# Assigned task:
Retype the lines of the listing below exactly, but only those from the one containing "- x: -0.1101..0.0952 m" through the last line; pictures stay out.

# Recorded data:

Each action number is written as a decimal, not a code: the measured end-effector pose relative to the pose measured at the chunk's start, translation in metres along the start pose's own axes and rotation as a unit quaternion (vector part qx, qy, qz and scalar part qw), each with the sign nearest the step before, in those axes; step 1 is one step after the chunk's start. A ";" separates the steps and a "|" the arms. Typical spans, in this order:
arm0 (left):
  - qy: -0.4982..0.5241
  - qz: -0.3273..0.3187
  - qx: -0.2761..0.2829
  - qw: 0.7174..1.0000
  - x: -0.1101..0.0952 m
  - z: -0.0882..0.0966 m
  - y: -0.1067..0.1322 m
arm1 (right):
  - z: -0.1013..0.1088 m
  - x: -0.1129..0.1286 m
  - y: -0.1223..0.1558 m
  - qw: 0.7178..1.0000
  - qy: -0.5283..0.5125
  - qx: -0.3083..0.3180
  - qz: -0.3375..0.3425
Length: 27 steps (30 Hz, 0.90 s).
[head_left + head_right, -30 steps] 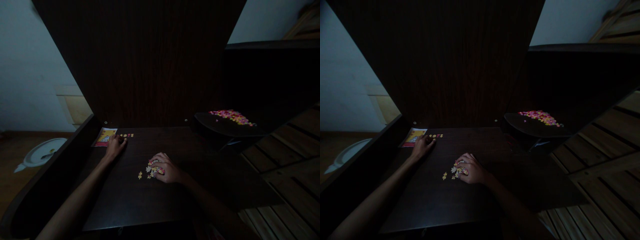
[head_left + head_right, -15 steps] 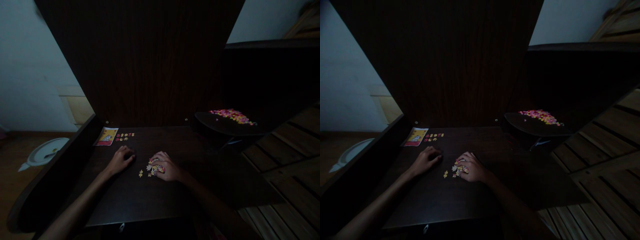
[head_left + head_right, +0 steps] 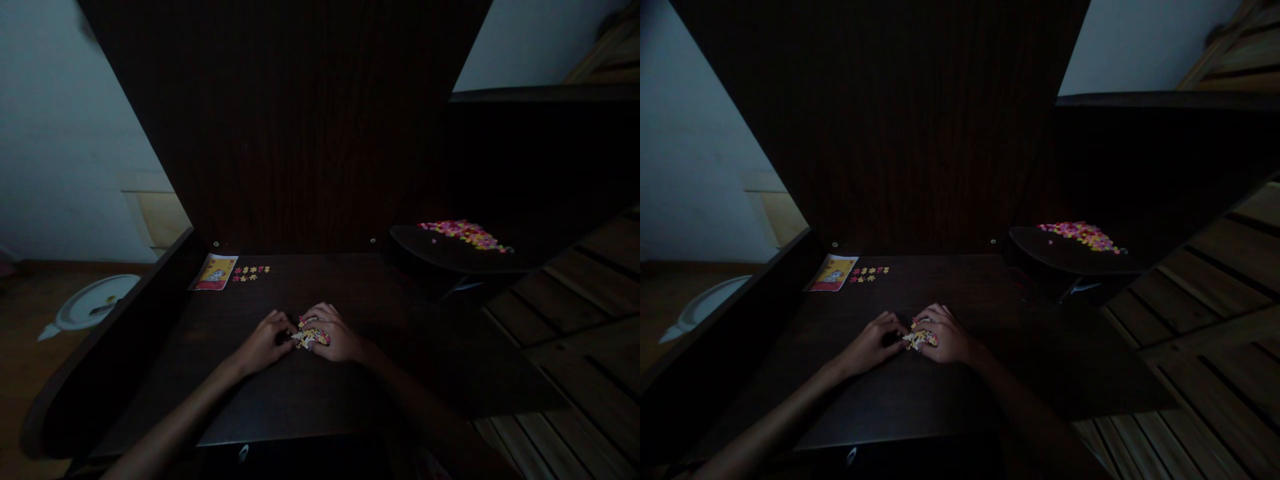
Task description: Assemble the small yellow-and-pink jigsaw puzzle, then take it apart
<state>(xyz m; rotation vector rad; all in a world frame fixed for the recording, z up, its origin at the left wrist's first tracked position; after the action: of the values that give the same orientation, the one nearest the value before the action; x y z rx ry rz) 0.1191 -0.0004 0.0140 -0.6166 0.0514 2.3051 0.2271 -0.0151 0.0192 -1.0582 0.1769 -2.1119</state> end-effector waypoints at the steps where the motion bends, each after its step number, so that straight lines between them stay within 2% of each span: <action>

# Output of the task:
  - x: -0.1101..0.0952 m
  - z: -0.0882..0.0966 m
  - y: -0.1067..0.1322 m
arm1 (right):
  - z: -0.1013..0.1088 m
  - x: -0.1129..0.1286 m
  - y: -0.1223..0.1558 m
  - qw: 0.7178..1.0000
  - qy: -0.5283..0.5125
  - qx: -0.3083..0.3180
  - qz: -0.3375..0.3425
Length: 27 steps (30 Hz, 0.90 s).
[head_left + head_right, -30 steps] 
[head_left + head_right, -15 steps] 
[head_left + head_right, +0 steps] 
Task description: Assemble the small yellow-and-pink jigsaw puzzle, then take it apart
<state>(xyz m; rotation vector rad; all in a world frame fixed for the recording, z up, its origin at the left wrist's first tracked position; after the action: of the values that give the same orientation, the one nearest the value before the action; x y z rx ry rz) 0.1191 -0.0004 0.0140 -0.6166 0.0514 2.3051 0.2271 -0.0151 0.0192 -1.0582 0.1769 -2.1119</state> end-effector waypoints at the steps where the motion bends, each after its step number, so that straight lines between them stay within 2% of each span: <action>

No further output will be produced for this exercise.